COLLECTED MATERIAL
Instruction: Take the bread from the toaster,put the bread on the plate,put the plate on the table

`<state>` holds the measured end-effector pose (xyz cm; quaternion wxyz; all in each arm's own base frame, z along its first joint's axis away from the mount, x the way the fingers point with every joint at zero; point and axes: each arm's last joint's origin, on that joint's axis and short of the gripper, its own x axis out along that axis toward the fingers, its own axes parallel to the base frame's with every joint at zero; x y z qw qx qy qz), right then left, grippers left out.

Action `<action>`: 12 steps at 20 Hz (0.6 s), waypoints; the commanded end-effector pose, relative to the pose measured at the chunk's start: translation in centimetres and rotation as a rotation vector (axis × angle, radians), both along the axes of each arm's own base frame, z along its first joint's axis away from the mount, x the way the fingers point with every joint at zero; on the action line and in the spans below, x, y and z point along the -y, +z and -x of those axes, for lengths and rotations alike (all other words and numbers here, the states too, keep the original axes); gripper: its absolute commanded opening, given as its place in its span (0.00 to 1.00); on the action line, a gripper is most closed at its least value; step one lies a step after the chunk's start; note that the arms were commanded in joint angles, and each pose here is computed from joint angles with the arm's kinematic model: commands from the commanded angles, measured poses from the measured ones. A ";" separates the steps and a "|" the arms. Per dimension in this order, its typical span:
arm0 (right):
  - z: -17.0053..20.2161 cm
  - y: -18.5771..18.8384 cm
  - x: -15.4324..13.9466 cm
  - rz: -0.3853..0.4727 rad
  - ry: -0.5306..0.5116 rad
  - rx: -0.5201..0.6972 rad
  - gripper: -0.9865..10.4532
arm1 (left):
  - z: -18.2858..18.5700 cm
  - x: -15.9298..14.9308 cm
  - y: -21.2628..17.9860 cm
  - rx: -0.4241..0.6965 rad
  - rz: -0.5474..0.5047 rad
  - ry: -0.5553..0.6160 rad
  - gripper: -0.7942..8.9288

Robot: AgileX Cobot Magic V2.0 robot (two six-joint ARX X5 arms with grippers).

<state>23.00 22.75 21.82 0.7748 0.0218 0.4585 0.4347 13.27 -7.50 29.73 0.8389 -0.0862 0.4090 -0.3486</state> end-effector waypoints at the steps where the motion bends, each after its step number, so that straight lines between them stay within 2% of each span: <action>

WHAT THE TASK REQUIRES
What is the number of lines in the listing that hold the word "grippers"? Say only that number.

TASK OUTPUT
2